At the close of markets on Friday, a share of Six Flags stock (SIX) was going for $1.90, its lowest level in at least 10 years.
In 2005, Snyder got Kieran Burke, his predecessor as chairman of the amusement chain’s board of directors, bounced out of the company by telling stockholders the company’s stock was undervalued.
“Stockholders would have been better off hiding their money under a mattress” than investing in Six Flags during Burke’s reign, Snyder wrote in a letter to stockholders in the fall of 2005.
Six Flags stock was trading at $7.35 when Snyder’s letter was registered with the SEC. So it’s lost just under 75 percent of its value since Snyder wrote that letter.
And there’s no indication of imminent prosperity. An investment analyst at USA Today said last week that buying into Six Flags Makes no sense: “[T]here’s just no rational way, unless they have inside information that would be illegal to trade on anyway, to build a case for this stock at this point.”
But, maybe booze will turn things around.

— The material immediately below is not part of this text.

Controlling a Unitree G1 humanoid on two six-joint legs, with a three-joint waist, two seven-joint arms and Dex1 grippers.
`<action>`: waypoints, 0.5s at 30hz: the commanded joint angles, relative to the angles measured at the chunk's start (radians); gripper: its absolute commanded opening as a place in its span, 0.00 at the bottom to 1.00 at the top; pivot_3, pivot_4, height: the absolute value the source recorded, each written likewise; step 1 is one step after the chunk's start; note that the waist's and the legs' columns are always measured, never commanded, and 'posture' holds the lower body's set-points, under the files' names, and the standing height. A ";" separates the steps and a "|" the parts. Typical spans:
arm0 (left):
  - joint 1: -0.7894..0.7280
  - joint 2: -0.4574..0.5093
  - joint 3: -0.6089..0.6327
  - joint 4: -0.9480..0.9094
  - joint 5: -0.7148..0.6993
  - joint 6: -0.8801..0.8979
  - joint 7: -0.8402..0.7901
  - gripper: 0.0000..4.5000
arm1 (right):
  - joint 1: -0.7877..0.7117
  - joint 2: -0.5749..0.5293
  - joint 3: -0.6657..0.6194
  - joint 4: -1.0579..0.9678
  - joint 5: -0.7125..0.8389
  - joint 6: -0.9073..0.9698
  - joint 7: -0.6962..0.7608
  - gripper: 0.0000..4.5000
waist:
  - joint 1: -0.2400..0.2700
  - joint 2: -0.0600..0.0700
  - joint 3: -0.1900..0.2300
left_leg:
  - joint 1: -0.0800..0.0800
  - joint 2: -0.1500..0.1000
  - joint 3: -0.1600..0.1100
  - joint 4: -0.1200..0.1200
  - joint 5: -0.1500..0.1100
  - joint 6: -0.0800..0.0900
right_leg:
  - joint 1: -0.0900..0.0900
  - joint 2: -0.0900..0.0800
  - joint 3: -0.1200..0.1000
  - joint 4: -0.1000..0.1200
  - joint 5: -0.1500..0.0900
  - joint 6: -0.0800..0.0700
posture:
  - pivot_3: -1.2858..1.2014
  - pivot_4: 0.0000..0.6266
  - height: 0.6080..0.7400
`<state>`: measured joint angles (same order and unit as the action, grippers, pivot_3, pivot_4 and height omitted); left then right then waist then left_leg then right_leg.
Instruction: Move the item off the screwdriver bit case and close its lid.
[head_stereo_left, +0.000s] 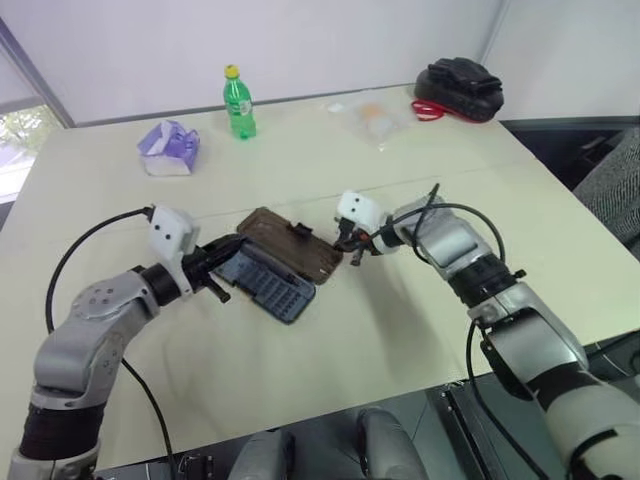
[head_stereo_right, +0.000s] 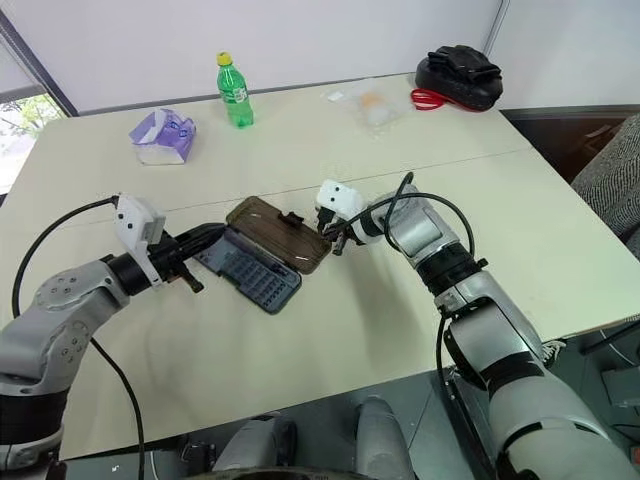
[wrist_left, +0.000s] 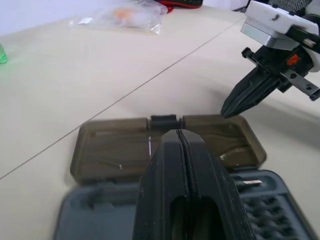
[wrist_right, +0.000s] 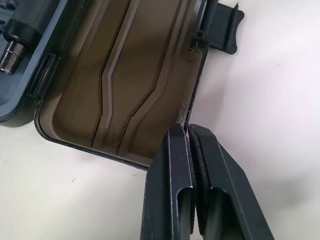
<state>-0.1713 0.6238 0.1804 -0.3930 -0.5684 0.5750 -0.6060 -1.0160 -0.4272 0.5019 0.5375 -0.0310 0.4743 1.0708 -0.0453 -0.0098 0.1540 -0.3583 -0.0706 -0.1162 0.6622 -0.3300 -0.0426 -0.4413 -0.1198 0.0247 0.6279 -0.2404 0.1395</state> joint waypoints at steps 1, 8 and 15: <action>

Six Flags has applied for a liquor license that will allow beer sales in the original Six Flags point, Six Flags Over Texas in Arlington, by next spring. More than 600 local residents filed formal complaints with the state after news of the liquor license application got out, with most saying a park for kids is no place for promoting alcohol consumption.
In response to the tumult, John Bement, senior vice president of in-park services for Six Flags Over Texas, gave a classic quote:
“Truthfully, revenue is not the driving force here,” Bement said.